_Work task_.
In the data below, one line contains "(37, 115) to (520, 340): 1.42" and a later one contains "Tilt of its line of sight: 17 degrees up". Print both, with every line between them, exactly and alone.

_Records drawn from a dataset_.
┌──
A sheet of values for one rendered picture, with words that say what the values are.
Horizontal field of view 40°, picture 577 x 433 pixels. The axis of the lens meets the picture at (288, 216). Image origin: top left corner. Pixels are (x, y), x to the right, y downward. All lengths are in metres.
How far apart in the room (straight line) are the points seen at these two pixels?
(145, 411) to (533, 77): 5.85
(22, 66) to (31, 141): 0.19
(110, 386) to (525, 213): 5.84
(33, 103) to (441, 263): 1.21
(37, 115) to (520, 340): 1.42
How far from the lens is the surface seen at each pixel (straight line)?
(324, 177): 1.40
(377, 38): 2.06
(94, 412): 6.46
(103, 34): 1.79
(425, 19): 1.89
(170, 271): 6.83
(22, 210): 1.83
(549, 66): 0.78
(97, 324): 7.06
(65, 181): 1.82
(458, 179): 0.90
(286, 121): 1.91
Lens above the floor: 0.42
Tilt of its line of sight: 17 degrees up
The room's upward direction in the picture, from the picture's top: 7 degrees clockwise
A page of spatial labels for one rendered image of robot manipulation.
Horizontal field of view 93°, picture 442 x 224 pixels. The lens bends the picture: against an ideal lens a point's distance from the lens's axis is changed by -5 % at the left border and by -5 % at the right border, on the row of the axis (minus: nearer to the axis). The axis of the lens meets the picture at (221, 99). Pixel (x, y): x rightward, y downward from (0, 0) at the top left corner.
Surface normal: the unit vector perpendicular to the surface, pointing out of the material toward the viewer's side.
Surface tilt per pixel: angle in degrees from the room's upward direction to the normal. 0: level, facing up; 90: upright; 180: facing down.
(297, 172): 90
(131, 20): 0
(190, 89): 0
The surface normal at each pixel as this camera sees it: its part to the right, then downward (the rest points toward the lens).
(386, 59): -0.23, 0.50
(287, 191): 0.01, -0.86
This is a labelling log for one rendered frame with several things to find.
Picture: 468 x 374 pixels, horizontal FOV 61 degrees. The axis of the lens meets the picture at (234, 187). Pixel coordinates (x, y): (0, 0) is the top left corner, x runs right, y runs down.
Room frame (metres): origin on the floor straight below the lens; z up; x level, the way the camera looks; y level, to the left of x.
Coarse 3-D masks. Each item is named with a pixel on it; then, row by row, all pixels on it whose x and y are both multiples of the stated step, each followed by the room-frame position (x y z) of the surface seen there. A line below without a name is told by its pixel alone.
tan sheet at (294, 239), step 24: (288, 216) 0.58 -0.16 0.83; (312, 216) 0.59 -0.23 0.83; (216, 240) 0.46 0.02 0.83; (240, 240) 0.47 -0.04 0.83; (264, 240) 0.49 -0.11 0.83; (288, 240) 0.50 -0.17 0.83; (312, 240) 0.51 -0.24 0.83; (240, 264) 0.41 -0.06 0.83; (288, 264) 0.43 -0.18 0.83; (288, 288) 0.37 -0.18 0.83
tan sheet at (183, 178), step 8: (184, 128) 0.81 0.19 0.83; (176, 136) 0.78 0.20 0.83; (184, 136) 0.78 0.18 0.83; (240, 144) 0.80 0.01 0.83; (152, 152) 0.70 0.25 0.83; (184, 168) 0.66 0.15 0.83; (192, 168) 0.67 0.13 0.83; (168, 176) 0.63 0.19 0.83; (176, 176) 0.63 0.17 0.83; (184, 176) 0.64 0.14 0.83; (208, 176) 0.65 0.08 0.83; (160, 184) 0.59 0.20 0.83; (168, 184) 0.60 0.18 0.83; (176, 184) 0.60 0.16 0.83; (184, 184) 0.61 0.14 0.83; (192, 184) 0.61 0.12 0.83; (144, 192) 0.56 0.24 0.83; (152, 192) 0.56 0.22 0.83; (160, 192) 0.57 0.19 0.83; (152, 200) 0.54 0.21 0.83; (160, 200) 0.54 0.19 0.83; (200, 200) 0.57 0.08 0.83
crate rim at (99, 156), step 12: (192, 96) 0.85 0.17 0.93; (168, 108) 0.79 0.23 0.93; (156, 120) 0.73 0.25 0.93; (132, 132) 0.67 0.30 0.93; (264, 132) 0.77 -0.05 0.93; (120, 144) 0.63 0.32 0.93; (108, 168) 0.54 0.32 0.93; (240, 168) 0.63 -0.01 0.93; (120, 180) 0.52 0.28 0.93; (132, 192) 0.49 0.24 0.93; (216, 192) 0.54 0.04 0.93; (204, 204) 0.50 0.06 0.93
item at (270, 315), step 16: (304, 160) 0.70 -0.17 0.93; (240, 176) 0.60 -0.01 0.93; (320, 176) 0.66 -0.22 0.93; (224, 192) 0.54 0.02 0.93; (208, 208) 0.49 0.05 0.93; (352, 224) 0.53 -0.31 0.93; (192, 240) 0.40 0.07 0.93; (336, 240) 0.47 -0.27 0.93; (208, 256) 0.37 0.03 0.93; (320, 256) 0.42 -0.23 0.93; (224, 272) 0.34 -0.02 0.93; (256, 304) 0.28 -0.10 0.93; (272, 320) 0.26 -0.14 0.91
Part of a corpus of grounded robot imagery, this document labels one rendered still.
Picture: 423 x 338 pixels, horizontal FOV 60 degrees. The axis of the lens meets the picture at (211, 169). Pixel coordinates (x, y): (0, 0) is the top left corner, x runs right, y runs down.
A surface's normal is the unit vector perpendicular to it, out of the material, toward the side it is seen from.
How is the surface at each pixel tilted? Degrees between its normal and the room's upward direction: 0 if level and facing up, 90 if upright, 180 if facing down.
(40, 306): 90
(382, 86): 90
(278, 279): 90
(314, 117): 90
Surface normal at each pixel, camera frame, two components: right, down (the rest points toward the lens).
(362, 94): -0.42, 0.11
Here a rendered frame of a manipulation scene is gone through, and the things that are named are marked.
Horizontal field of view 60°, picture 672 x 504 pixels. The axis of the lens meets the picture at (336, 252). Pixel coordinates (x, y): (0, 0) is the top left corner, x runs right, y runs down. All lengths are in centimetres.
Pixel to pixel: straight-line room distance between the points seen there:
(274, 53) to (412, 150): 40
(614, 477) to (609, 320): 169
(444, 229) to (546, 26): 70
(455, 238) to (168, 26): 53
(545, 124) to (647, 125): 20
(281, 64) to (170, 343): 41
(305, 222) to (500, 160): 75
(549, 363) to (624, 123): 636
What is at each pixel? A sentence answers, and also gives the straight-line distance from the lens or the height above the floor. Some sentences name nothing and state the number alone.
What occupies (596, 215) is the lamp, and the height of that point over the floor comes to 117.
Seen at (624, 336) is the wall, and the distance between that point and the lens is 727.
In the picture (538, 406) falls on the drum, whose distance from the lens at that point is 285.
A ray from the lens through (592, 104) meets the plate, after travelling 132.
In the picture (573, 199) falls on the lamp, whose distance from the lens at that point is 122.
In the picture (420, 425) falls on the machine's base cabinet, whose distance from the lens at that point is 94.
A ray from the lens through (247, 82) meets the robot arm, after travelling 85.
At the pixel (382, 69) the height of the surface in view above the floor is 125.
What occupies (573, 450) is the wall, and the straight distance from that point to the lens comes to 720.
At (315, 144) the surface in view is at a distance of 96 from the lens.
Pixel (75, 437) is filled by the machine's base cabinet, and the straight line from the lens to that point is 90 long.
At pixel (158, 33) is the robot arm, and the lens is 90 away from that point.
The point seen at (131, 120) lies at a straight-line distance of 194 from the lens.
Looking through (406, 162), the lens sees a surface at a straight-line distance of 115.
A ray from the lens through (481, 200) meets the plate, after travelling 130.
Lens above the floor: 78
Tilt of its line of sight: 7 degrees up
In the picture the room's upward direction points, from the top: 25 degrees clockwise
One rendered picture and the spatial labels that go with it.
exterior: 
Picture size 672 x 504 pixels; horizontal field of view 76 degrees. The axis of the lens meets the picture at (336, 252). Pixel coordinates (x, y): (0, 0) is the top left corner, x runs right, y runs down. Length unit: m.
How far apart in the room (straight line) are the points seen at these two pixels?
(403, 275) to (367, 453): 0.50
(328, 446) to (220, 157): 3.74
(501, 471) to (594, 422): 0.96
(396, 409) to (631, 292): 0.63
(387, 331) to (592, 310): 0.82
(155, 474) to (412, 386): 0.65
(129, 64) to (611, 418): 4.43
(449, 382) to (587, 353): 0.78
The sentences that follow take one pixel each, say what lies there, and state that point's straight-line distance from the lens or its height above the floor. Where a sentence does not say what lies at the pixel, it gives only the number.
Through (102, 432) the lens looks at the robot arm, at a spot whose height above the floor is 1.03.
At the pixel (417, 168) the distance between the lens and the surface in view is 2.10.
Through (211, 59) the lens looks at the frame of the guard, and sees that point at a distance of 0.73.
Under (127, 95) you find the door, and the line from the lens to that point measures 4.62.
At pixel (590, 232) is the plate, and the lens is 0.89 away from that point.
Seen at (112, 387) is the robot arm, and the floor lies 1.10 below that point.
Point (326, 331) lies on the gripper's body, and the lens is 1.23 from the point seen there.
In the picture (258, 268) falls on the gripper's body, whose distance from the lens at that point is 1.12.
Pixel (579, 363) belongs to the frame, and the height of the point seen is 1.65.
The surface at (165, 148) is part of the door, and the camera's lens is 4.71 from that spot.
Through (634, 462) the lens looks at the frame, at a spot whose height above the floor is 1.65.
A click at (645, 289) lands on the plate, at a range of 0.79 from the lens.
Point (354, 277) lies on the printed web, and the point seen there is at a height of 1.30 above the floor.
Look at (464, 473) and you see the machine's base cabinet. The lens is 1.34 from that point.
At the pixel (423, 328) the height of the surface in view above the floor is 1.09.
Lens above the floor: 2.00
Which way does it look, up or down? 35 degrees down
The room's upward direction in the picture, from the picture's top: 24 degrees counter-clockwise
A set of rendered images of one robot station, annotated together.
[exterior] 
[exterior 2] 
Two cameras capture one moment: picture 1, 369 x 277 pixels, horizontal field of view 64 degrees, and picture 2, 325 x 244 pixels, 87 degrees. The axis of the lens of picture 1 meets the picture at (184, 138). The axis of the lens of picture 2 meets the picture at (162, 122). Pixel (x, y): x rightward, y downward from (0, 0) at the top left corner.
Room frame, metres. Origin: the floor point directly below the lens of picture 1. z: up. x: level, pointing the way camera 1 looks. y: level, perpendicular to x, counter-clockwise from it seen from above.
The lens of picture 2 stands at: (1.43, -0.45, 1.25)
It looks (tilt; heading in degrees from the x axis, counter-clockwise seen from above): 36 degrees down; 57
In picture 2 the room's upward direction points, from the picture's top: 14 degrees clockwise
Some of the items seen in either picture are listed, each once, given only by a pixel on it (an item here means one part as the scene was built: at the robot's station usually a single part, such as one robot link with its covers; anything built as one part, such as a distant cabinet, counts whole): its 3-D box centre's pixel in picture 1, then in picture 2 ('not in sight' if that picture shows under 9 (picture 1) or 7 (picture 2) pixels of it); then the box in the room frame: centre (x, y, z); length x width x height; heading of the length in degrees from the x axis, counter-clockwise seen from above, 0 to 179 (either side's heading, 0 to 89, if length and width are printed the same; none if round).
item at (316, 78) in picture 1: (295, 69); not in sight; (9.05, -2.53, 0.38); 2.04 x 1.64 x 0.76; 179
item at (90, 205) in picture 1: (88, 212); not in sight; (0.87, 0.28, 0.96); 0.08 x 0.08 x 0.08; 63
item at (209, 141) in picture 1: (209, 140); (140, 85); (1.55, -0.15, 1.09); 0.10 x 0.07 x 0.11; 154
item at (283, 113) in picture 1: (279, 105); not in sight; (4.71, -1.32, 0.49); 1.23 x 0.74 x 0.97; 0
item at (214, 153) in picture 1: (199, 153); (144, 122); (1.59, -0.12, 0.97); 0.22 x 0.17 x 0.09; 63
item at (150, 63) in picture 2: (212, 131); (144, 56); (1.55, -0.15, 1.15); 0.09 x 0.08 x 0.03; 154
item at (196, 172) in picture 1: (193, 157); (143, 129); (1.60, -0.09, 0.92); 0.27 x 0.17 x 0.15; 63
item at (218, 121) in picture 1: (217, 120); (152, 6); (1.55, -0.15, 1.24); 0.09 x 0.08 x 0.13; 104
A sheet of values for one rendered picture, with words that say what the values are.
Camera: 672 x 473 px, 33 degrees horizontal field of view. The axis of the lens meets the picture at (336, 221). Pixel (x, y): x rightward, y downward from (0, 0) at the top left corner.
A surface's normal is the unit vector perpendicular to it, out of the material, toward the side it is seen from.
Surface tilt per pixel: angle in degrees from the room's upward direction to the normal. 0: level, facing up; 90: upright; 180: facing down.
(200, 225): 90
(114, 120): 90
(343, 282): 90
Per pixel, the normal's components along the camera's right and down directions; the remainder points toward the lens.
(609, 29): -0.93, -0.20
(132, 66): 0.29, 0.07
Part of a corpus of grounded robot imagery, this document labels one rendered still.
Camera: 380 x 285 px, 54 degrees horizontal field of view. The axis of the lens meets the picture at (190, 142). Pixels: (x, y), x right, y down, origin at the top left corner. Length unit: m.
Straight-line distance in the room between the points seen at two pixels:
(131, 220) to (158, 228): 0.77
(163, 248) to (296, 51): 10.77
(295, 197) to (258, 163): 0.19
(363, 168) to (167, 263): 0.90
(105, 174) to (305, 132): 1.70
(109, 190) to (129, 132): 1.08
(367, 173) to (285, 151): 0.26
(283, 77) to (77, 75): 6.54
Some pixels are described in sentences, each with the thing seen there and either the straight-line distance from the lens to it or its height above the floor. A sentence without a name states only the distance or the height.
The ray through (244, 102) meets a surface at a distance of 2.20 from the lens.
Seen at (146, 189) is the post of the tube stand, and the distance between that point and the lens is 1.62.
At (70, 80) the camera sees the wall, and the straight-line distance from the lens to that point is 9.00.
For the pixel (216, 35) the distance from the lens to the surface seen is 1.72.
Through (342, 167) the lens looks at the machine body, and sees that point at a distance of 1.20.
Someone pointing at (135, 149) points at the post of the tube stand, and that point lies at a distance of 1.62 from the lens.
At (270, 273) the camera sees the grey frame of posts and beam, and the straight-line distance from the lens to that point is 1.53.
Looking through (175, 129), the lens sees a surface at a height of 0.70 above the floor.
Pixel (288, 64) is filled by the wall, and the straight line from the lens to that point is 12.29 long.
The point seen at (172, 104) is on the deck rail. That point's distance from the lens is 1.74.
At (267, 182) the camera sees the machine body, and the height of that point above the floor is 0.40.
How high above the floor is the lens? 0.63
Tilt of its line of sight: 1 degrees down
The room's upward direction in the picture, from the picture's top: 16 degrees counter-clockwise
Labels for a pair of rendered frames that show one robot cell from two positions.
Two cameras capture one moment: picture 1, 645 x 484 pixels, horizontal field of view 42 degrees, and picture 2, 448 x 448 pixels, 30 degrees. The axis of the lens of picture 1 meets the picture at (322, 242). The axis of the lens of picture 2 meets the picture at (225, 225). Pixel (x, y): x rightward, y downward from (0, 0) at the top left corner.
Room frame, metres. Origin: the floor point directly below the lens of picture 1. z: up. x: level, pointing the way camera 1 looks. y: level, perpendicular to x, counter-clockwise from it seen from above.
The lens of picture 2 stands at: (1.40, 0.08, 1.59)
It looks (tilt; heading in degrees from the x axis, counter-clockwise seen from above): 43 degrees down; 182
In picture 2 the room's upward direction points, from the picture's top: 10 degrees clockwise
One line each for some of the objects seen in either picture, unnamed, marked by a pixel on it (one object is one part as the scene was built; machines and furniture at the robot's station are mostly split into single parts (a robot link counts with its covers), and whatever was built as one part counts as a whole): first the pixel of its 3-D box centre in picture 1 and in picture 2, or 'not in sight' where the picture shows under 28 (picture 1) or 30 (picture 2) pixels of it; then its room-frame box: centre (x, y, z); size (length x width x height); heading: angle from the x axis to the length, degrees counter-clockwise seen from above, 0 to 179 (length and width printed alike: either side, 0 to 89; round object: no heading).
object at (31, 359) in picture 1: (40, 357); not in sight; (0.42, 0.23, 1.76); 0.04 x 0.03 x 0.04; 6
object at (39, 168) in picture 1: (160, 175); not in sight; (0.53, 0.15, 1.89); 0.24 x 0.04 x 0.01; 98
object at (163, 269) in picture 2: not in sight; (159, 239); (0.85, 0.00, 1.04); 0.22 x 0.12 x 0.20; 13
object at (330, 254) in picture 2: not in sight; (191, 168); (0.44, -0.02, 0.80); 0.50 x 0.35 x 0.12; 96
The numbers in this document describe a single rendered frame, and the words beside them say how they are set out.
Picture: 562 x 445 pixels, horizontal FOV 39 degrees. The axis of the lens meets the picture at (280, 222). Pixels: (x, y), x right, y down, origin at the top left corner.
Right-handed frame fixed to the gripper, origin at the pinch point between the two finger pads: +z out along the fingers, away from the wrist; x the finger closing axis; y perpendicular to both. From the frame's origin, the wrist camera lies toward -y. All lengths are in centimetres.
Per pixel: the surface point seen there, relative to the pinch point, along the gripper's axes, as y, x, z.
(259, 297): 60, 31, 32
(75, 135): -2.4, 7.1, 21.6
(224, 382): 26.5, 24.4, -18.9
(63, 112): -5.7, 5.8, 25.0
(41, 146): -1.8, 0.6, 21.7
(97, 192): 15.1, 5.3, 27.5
└──
_Solution to the exercise_.
(37, 115) to (520, 340): 1.42
How far from the lens is the surface seen at each pixel (straight line)?
(324, 177): 1.40
(377, 38): 2.06
(94, 412): 6.46
(103, 34): 1.79
(425, 19): 1.89
(170, 271): 6.83
(22, 210): 1.83
(549, 66): 0.78
(97, 324): 7.06
(65, 181): 1.82
(458, 179): 0.90
(286, 121): 1.91
Lens above the floor: 0.42
Tilt of its line of sight: 17 degrees up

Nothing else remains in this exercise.